1. Female A1 at most 5-segmented [female A1 at least 6-segmented];
2. Bases of P2–P4 transversely elongated [bases not elongated transversely];
3. P5 exp longitudinally elongated [P5 exp not elongated longitudinally].

A fourth derived character, originally identified by Lang (1948), i.e. the loss of the antennary exopod, was rejected by George (2006a), since several “ancorabolid” species are now known to bear a small, 1-segmented A2 exp.

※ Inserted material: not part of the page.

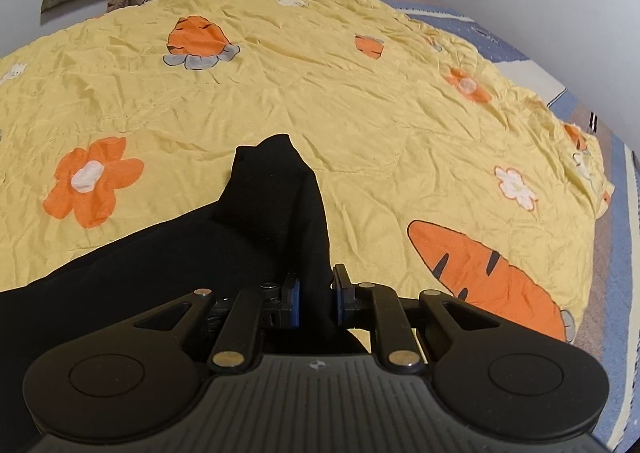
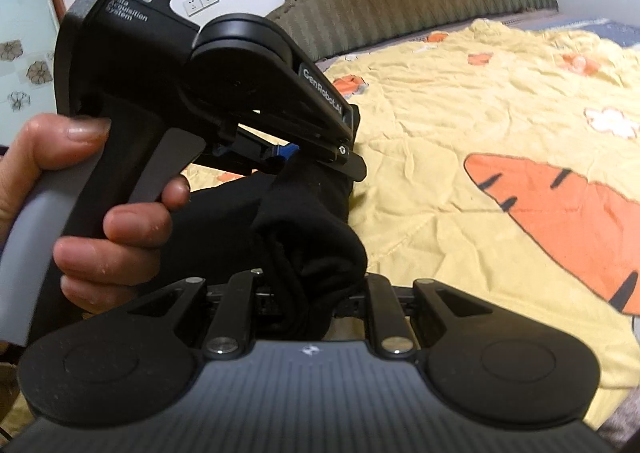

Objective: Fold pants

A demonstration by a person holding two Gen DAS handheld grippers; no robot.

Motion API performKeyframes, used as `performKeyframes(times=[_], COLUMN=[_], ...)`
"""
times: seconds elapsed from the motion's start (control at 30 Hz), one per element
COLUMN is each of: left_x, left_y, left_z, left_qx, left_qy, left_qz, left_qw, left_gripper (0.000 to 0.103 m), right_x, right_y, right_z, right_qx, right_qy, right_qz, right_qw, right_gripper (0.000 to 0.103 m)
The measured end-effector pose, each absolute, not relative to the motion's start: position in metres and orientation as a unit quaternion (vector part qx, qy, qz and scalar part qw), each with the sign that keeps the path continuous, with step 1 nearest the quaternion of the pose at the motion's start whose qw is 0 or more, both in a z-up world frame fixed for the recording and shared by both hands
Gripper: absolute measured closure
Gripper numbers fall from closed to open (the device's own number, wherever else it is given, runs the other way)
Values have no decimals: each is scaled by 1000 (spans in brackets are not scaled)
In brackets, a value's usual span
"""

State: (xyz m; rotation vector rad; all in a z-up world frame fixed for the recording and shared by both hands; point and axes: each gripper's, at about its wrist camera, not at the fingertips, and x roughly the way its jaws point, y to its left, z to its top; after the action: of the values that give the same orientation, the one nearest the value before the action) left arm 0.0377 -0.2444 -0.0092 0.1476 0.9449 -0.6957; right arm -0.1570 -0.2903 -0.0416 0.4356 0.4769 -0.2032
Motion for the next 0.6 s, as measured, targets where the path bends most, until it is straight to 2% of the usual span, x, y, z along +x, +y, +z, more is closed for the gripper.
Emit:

When discussing the systematic relation of Echinocletodes Lang, 1936 with the “Ancorabolidae”, George and Müller (2013) qualified characters A–C, confirming their ambiguity – these characters are not exclusively found in the “Ancorabolidae” but widely distributed amongst several harpacticoid families and characters B and C are, in addition, not found in all “Ancorabolidae”. Moreover, these authors discussed the complexity of character B, highlighting three distinct features, namely (i) reduction and shortening of P2–P4 endopods; (ii) lateral elongation of the bases themselves, leading to a lateral shift of the exopod; (iii) shortening of the coxae, resulting in a coxa-basis borderline that does not enclose the whole basis. Consequently, George and Müller (2013) rejected the monophyletic status of the “Ancorabolidae”.

The extensive phylogenetic analyses of harpacticoid major taxa, provided by Willen (2000) and Seifried (2003), support Lang’s (1948) assignment of the “Ancorabolidae” to the Podogennonta Lang, 1944 (Fig. 2, branch *). Although being highly derived if compared with the diagnostic characters of podogennontan groundpattern (cf. Willen 2000; Seifried 2003), the “Ancorabolidae” share apomorphies of the Podogennonta, such as the reduction of the mxp enp-2, with the mxp endopod being 1-segmented (Willen 2000; Seifried 2003). Similarly, in some “Ancorabolidae” (“Laophontodinae”; “Ancorabolinae”: Ancorabolus-lineage sensu Conroy-Dalton and Huys 2000; Ancorabolina), the shape of the P1 corresponds to that of the podogennontan groundpattern. This important affiliation is discussed in detail below (Chapter II).

Within the Podogennonta, however, the position of the “Ancorabolidae” remains uncertain. They yet may be assigned to Willen’s (2000) “taxon II”, which encloses all Podogennonta except the (?)Harpacticidae Dana, 1846, (?)Latiremidae Bozic, 1969 and Pseudotachidiidae Lang, 1936 (cf. Willen 2000: 198, fig. 82) (altogether pooled in Fig. 2, branch **).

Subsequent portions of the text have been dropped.